Your objective | In the records, each line holding "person" must be reported.

Records provided |
☆ ☆ ☆ ☆ ☆ ☆ ☆
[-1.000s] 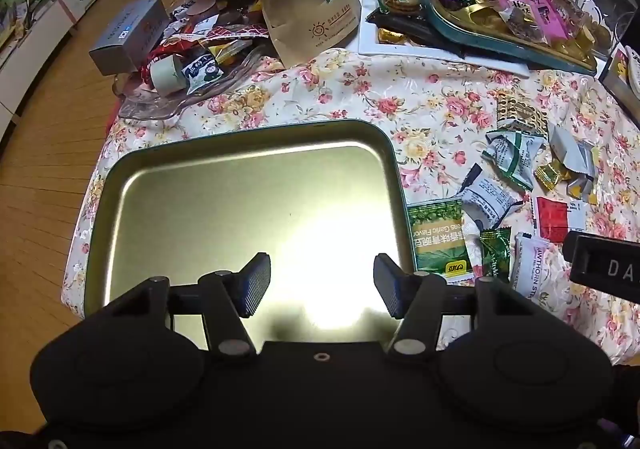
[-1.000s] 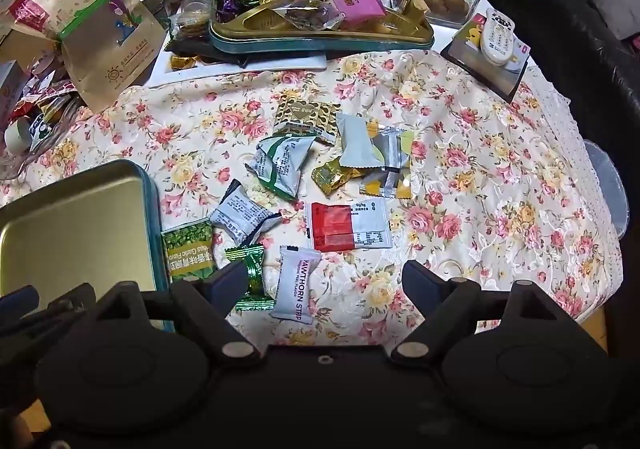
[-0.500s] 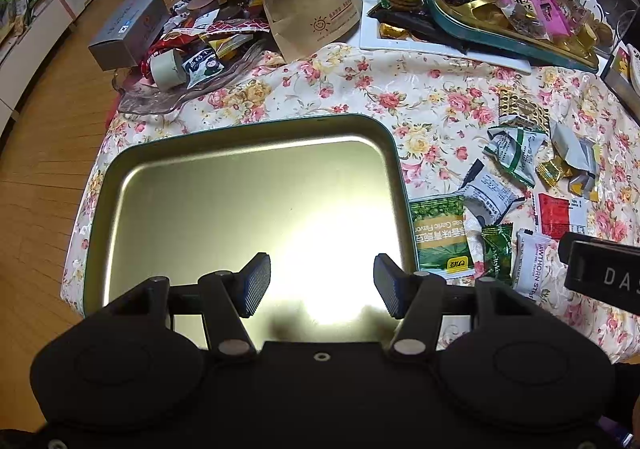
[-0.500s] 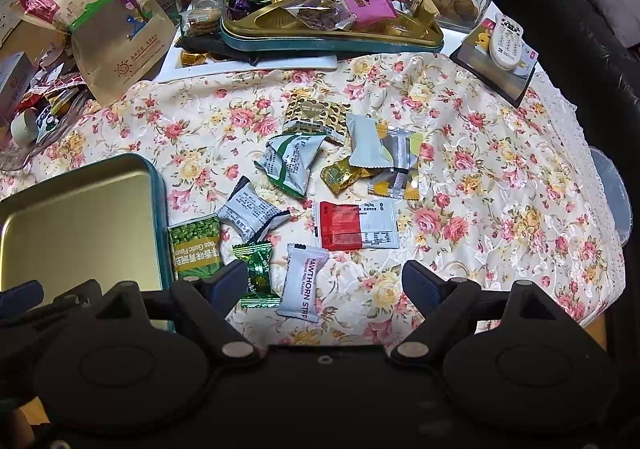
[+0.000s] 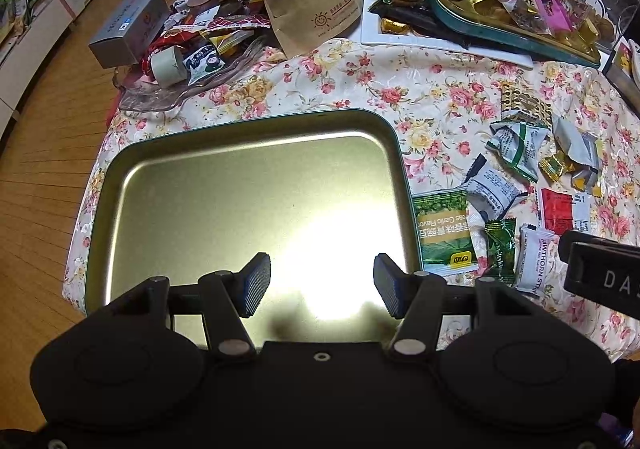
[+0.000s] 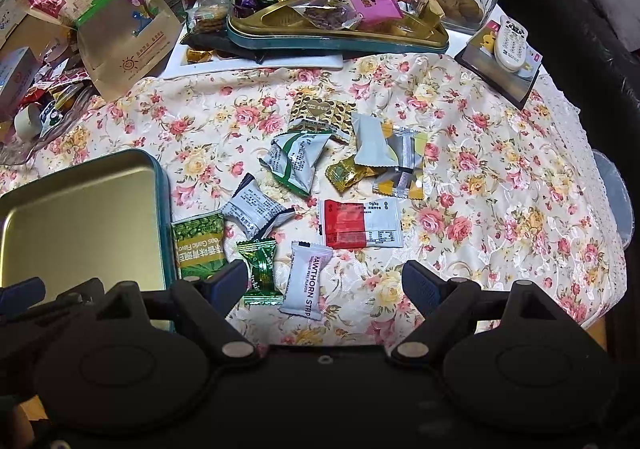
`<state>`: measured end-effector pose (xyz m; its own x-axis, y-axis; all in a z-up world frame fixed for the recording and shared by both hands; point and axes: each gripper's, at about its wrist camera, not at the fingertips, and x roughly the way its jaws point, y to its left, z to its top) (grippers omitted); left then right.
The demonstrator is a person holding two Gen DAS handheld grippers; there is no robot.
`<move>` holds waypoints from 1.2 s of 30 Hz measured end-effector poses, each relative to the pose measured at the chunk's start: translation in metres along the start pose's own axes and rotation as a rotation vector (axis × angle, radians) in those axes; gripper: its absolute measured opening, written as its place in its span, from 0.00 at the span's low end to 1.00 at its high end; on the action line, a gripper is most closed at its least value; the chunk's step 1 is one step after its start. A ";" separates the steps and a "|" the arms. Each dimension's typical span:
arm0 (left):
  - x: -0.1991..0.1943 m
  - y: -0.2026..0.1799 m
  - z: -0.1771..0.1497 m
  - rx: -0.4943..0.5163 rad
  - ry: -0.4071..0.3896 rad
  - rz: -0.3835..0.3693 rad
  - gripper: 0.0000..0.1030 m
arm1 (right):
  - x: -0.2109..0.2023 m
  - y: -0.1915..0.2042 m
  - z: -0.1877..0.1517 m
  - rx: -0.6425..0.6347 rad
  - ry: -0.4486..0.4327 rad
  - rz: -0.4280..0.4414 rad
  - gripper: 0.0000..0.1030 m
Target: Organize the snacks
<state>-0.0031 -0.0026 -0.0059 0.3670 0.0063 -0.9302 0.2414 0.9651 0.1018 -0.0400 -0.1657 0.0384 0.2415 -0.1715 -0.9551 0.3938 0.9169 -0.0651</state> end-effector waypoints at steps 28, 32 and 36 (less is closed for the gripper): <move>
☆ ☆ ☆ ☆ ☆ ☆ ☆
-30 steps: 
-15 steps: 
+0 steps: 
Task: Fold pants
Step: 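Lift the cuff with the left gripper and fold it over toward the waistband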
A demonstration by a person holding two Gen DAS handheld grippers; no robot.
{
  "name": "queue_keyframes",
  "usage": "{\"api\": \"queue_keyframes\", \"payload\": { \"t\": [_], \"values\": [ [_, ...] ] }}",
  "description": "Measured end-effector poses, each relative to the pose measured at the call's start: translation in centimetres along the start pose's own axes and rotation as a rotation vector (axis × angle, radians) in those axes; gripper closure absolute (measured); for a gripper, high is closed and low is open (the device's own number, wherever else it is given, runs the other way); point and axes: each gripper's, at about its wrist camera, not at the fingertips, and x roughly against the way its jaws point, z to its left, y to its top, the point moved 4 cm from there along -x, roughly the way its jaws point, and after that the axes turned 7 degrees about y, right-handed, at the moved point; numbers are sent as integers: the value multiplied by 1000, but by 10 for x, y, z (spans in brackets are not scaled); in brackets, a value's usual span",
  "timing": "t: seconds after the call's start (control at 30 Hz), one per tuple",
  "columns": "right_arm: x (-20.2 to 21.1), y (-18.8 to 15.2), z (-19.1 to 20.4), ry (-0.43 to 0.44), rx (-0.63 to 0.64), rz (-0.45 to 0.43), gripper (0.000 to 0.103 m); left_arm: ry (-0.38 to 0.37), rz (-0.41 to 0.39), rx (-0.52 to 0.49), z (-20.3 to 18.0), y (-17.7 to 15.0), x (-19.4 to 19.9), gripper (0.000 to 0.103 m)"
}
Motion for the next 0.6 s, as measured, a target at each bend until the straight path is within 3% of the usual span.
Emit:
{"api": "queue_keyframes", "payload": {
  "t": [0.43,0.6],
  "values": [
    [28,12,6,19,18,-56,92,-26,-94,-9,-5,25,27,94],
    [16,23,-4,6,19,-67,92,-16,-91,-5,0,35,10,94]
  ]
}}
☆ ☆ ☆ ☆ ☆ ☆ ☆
Written response |
The demonstrator is a person holding two Gen DAS handheld grippers; there is no robot.
A demonstration by a person holding two Gen DAS handheld grippers; no robot.

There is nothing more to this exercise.